Sherry often went into these kinds of situations feeling doubtful. What a person was thinking about in their last few seconds of life was not always what her clients wanted to hear. No one knows the precise moment they will expire and what random thoughts might occupy their short-term memory when they did. This was especially true when death is inevitable but protracted. People preparing themselves for death run the gamut of emotions, all the while searching their mind for visual references of their journey through life.

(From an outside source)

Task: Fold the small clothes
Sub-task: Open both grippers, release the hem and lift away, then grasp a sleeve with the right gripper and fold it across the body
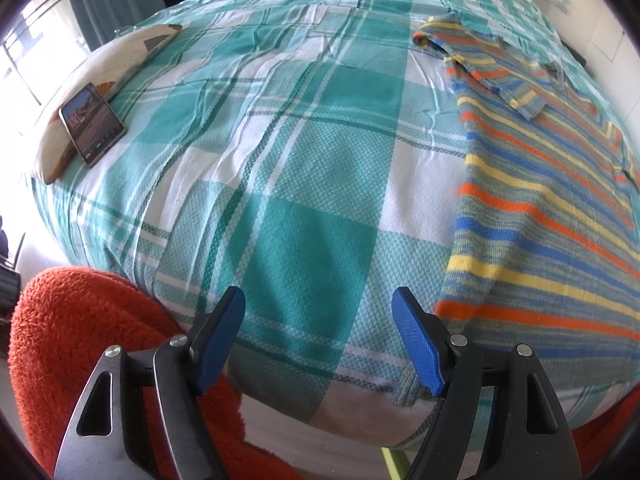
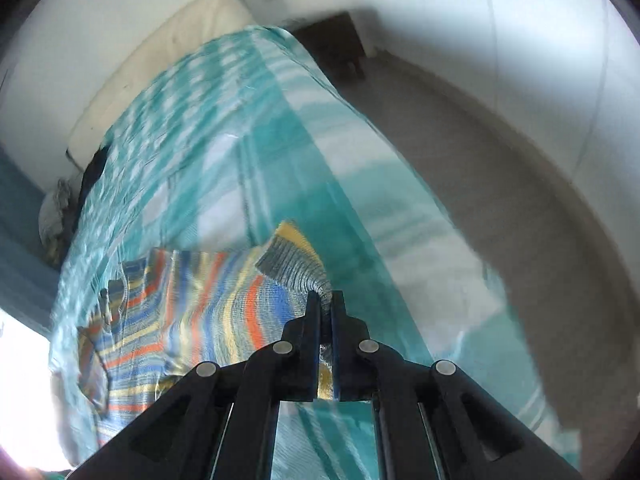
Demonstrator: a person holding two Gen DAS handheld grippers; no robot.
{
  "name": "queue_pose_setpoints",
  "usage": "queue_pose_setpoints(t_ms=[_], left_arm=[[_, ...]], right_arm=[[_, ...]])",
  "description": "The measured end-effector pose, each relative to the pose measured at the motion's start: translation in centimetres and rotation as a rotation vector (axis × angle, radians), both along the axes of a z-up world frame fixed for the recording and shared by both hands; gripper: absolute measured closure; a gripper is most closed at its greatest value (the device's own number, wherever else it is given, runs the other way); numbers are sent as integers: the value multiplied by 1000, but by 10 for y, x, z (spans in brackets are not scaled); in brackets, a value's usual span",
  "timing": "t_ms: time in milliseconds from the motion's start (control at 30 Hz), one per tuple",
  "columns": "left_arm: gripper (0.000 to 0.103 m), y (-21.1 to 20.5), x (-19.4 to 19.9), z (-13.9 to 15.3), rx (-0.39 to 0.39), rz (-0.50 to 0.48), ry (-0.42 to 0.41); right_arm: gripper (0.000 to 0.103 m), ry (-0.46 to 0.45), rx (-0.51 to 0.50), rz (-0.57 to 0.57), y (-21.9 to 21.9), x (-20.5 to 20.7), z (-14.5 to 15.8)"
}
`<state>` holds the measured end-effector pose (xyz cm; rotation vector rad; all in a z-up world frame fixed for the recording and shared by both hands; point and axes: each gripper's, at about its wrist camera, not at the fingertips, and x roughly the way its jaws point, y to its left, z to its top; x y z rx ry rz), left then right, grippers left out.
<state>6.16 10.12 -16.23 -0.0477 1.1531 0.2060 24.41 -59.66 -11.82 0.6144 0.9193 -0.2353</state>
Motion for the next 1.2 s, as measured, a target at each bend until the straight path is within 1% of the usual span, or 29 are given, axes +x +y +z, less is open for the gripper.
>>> queue_pose_setpoints(t_ms=[33, 100, 167, 200, 233, 267, 300, 333, 367, 433, 467, 533, 600, 700, 767, 800, 900, 933, 967, 1000, 1033, 1067, 1100, 1133, 1200], left_arm=[[25, -1, -1, 0, 6, -2, 0], [25, -2, -3, 1, 15, 0, 0], [25, 0, -5, 1, 20, 8, 0], [25, 0, -6, 1, 18, 13, 0], [25, 1, -6, 1, 16, 17, 2], [25, 1, -6, 0, 18, 18, 5], [25, 0, -5, -1, 25, 19, 9], [25, 0, -4, -2, 31, 19, 12], [25, -1, -4, -3, 37, 17, 15], [25, -3, -4, -4, 53, 12, 19], [25, -3, -4, -4, 57, 12, 21], [25, -3, -4, -5, 58, 15, 27], [25, -3, -3, -6, 58, 17, 33], [25, -3, -2, -4, 69, 15, 42], [25, -6, -1, 7, 83, 3, 40], [25, -9, -1, 16, 80, -13, 23], [24, -25, 12, 55, 49, -116, -59], [20, -35, 23, 69, 46, -167, -89], [16, -45, 34, 82, 45, -220, -119], [13, -56, 46, 94, 44, -277, -153], [9, -71, 61, 104, 46, -344, -181], [6, -86, 75, 109, 45, -409, -192], [6, -105, 94, 111, 46, -491, -194], [6, -120, 108, 107, 58, -546, -189], [6, -153, 140, 89, 100, -652, -160]], right_arm=[[99, 4, 38, -20, -3, -5, -11], [99, -18, 113, -55, -4, -12, -31], [93, -78, 219, -97, -11, -30, -43], [84, -105, 275, -123, -10, -34, -50], [69, -136, 321, -140, -13, -41, -54], [68, -167, 347, -140, -12, -44, -58], [69, -162, 333, -130, -10, -43, -58], [90, -139, 306, -112, -8, -44, -59], [101, -110, 254, -87, -5, -43, -55], [101, -87, 147, -70, -3, -44, -42], [101, -80, 119, -100, -9, -49, -38], [102, -61, 122, -148, -20, -59, -46], [102, -46, 121, -147, -22, -64, -53], [102, -28, 58, -132, -14, -58, -53], [102, -21, 37, -130, -13, -56, -52], [102, -18, 17, -122, -11, -55, -51], [102, -15, -34, -103, -7, -56, -51], [95, -23, -39, -91, -6, -54, -51], [91, -36, -25, -81, -6, -55, -52], [80, -46, -7, -85, -7, -58, -51], [62, -51, 4, -94, -8, -62, -48], [52, -54, 7, -107, -9, -66, -43], [35, -44, -15, -132, -8, -74, -35], [30, -35, -43, -149, -7, -77, -28], [30, -43, -82, -146, 1, -91, -9]])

The man hanging from his boot had surely frozen to death. He was probably thinking about loved ones in the end, most people did, but he might also have been occupied by the technical problems of his situation, how to regain the fixed line on the side of the mountain, how to right himself again.

Even if he could still focus on the message he was trying to leave, Sherry couldn't imagine him producing a mental image that might help them locate a team of climbers buried in a snow cave above them. In fact she could not imagine how he had hoped to find his own way back in a storm of the magnitude that had been described.

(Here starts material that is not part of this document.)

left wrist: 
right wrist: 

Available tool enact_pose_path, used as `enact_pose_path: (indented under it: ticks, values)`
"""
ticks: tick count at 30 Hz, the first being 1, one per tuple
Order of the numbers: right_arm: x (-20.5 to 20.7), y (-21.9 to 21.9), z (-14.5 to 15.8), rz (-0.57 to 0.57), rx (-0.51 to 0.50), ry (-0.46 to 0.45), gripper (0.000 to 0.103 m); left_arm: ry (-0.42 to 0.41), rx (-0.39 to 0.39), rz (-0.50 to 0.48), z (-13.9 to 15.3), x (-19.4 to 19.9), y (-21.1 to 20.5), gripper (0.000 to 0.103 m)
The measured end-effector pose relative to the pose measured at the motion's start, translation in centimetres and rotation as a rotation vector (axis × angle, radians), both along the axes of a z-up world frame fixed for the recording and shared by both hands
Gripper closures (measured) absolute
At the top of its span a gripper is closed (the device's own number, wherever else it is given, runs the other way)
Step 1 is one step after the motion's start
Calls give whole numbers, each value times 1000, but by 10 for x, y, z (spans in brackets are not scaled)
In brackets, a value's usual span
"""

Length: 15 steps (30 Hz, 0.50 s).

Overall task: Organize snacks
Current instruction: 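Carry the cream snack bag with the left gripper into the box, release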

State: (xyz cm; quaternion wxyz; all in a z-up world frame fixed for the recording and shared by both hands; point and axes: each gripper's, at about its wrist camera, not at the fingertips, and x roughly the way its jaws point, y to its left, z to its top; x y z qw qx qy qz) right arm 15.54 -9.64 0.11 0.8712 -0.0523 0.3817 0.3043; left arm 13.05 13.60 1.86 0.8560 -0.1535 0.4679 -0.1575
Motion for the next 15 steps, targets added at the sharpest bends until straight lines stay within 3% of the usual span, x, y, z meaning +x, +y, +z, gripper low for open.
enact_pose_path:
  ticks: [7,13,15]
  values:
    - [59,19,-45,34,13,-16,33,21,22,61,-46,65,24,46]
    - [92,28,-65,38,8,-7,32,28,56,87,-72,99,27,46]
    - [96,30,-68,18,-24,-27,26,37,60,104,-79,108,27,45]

It occurred to her that he might never have had the intention of returning. That he might have known he was not coming back, that his message on the wall was an act of extreme selflessness.

"Kahiltna Glacier." The pilot's tinny voice came over the headphones. Metcalf tapped the side of her helmet and Sherry nodded to acknowledge that she'd heard. That her equipment was operating.

She pulled the microphone away from her mouth to speak to Metcalf privately. "You know the admiral?" Brigham had never mentioned Senator Metcalf before. She was aware that Brigham had friends on Capitol Hill, had even overheard a woman at one of those rare gatherings at Brigham's house comment on a birthday card with the presidential seal.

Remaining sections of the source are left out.